What enterprises need to do right now
Dell and Broadcom have released patches, but remediation isn’t straightforward. Here’s what security teams should prioritise:
Immediate actions:
- Check if your Dell laptop models are affected using Dell’s security advisory DSA-2025-053
- Deploy firmware updates immediately – Laulheret notes that “CV firmware can be automatically deployed via Windows Update, but new firmware usually gets released on the Dell website a few weeks prior”
- Enable chassis intrusion detection in BIOS settings where available
Strategic considerations:
- If fingerprint readers and smart card functionality aren’t essential, Laulheret recommends that “if not using any of the security peripherals (fingerprint reader, smart card reader and NFC reader) it is possible to disable the CV services (using the Service Manager) and/or the CV device (via the Device Manager)”
- Consider disabling fingerprint login for high-risk scenarios – Laulheret suggests “disabling fingerprint login when risks are heightened (e.g., leaving one’s laptop unattended in a hotel room)”
- Implement Enhanced Sign-in Security (ESS) where supported, which “may help mitigate some of the physical attacks and detect inappropriate CV firmware”
Detection and monitoring:
- Monitor Windows logs for unexpected crashes in Windows Biometric Service or Credential Vault services
- Cisco Secure Endpoint users should watch for the signature “bcmbipdll.dll Loaded by Abnormal Process”

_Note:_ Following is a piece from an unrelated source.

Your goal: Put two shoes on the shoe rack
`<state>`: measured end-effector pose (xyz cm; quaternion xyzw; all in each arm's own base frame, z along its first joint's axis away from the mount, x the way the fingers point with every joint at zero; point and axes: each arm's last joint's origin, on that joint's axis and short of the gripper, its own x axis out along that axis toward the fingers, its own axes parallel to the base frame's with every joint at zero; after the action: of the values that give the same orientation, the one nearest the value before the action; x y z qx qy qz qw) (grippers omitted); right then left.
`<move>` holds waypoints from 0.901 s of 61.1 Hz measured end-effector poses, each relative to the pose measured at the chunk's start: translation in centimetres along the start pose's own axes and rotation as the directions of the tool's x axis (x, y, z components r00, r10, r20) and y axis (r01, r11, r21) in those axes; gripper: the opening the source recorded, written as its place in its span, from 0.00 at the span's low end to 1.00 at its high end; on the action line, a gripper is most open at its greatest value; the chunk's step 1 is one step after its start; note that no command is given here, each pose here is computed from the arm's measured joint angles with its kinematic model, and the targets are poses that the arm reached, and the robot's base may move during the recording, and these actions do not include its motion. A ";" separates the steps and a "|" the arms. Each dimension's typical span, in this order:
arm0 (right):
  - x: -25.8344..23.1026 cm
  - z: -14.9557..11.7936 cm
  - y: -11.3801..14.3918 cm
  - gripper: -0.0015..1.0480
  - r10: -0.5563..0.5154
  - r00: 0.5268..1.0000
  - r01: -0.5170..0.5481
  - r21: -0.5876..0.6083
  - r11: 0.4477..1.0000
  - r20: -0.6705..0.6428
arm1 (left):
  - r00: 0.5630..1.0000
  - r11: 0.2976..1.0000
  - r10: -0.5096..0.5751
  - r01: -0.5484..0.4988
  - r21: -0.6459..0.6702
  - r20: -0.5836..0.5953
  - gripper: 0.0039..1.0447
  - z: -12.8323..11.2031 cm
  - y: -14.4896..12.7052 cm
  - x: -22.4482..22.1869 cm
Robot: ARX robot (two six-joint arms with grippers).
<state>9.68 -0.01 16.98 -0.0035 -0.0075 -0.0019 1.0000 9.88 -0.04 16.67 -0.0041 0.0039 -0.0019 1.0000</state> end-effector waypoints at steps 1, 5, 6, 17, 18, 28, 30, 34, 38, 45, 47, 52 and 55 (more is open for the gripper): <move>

The uncomfortable truth about hardware security
The ReVault vulnerabilities force us to confront an uncomfortable reality: hardware-based security solutions are only as strong as their weakest implementation. Dell’s ControlVault was designed with good intentions, but poor execution turned a security feature into a security liability.
This isn’t just Dell’s problem – it’s indicative of a broader industry challenge. As we rush to implement hardware-based security features to combat sophisticated threats, we’re often creating new attack vectors that are harder to detect and remediate than traditional software vulnerabilities.
The persistence aspect is particularly troubling. In an era where security teams regularly wipe and rebuild compromised systems, firmware-level implants represent a nightmare scenario that many incident response playbooks aren’t equipped to handle.
Looking forward: lessons for the industry
The ReVault discovery should serve as a wake-up call for the entire industry. Hardware security isn’t an afterthought – it needs the same rigorous testing and security review processes we apply to critical software systems.
For enterprises, this means expanding vulnerability management programmes to include firmware components and ensuring that physical security policies account for sophisticated hardware-level attacks. The days of assuming that a Windows reinstall guarantees a clean system are officially over.
Most importantly, security teams need to evaluate every component in their technology stack, not just the obvious targets. Sometimes the biggest threats hide in the places designed to protect us most.
The ReVault vulnerabilities have been responsibly disclosed and patches are available. Enterprise security teams should treat this as a critical priority and update affected systems immediately.